The Task: Watch and write about every movie on my shelf, in order (Blu-rays are sorted after DVDs), by June 10, 2015. Remaining movies: 61 Days to go: 42
Movie #379: Harry Potter and the Prisoner of Azkaban
For Christmas, the month after seeing Chamber of Secrets, I got my first Harry Potter book. Then I got the other three and read them all in short order. Harry Potter and the Prisoner of Azkaban was my easy favorite, and by the time movie posters started showing up in the local multiplex, replicating the wanted notice for Sirius Black (Gary Oldman), asking, “Have You Seen This Wizard,” I was giddy. (The Wizarding World of Harry Potter in Universal Studios Orlando has an animated one, just like in the film. It is my very favorite thing.)
As the tone and mood gets darker in the lives of Harry (Daniel Radcliffe), Ron (Rupert Grint) and Hermione (Emma Watson), so does the look and feel of the film. Alfonso Cuarón’s direction plays with light and shadow, angle and focus, to create a visually affecting piece of art. When the dementors come into a scene, for example, not only do the edges of everything frost over, but the very sense of the thing is coldness, so much so that it seems to lower the temperature of the air around the audience as well.
The plot of Prisoner of Azkaban is also rich, as Rowling introduces several characters from the past (in addition to a few crucial devices, like the secret passages and the Marauder’s Map) who will have a great impact on Harry and his future. The clandestine group of friends known as Moony, Wormtail, Padfoot and Prongs — made up of Remus Lupin (David Thewlis), Peter Pettigrew (Timothy Spall), Sirius, and Harry’s father James (Adrian Rawlins) — were my favorite new additions, and their story a twisty and compelling one. I regretted somewhat that the film didn’t execute the reveal quite as well as the book did, but overall the handling of this meeting of the past with the present was done quite well. I love the way Lupin is a real mentor for Harry, and the way he’s also a friend the way he was to James. I love the way Peter is fidgety and scattered after years of living as a rat. I love that Harry’s pratronus is an image of his father’s animagus form. And I’m especially heartwarmed by the thought of Sirius being a father to Harry, who has been without for so long.
Given my penchant for stories of the manipulation of time, it’s to be expected that Azkaban would be my favorite Harry Potter tale. In perfect form, the events in question happen the first time simultaneously with the second time, so that if you’re paying attention you can see (and hear) the manipulation going on off-screen, and then you get to see it all as it actually played out from a wider, alternate angle. It’s like getting a behind the scenes look at something to show you how it was different than you thought. And I desperately want a time turner necklace. I mean, I have one, from Universal Studios, but the chain isn’t as long as Hermione’s and it doesn’t actually turn back time. I’d like a real one.

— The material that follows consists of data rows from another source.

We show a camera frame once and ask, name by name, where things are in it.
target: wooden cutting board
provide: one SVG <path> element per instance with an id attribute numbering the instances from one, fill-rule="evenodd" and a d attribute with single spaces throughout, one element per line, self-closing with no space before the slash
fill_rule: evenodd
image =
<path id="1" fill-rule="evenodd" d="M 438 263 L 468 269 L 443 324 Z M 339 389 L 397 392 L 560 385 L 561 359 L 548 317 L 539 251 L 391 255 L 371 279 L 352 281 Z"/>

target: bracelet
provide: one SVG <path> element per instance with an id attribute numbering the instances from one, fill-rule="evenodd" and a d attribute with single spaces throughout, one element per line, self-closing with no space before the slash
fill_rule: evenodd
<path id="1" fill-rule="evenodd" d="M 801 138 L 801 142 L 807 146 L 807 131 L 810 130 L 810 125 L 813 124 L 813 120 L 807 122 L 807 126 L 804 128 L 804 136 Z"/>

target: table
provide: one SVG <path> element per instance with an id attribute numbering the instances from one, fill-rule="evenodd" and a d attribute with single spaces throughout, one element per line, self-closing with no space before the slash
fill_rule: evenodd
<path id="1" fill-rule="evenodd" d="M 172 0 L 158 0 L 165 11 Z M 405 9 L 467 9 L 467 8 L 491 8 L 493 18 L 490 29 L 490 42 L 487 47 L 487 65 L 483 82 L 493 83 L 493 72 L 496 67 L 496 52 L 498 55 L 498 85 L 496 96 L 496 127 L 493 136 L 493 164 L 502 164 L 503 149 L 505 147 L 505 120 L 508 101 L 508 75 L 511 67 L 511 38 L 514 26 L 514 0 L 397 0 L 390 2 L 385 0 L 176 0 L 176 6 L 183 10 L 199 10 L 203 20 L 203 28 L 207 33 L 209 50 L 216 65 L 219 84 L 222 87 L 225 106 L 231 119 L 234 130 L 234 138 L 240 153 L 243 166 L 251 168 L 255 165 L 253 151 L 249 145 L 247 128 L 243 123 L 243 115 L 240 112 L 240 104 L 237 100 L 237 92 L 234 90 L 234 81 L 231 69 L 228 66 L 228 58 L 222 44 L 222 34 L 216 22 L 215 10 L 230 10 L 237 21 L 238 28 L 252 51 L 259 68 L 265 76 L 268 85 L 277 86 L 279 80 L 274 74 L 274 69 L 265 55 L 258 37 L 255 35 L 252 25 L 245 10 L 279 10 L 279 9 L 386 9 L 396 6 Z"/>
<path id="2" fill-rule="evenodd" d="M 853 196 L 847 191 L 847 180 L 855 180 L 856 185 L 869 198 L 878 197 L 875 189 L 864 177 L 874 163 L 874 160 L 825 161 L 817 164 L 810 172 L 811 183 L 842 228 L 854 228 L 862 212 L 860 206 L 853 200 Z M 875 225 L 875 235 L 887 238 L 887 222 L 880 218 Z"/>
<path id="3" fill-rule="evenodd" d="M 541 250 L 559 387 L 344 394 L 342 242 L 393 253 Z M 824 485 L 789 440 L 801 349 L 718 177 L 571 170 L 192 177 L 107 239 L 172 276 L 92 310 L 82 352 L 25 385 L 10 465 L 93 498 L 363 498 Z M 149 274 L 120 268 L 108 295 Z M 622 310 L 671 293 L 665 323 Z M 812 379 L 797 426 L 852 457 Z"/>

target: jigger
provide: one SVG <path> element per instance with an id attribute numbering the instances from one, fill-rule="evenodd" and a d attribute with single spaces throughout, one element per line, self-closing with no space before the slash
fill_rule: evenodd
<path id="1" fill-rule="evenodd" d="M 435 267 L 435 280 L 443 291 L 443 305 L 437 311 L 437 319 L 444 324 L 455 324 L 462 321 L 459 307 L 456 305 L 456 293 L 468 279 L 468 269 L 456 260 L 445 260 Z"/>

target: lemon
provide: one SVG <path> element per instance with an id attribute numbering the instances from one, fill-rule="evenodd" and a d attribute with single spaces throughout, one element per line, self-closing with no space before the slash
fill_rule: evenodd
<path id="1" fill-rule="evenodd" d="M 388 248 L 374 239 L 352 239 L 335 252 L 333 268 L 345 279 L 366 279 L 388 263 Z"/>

Until the very end of the series, Harry Potter and the Prisoner of Azkaban is actually the most hopeful of all the installments, despite its dark themes and slow advance toward the return of the dark lord. At the end of the film, Sirius is safe, Harry has a true family member who loves him, and there seems to be a light at the end of the tunnel. It won’t be until Year Four that things turn deadly.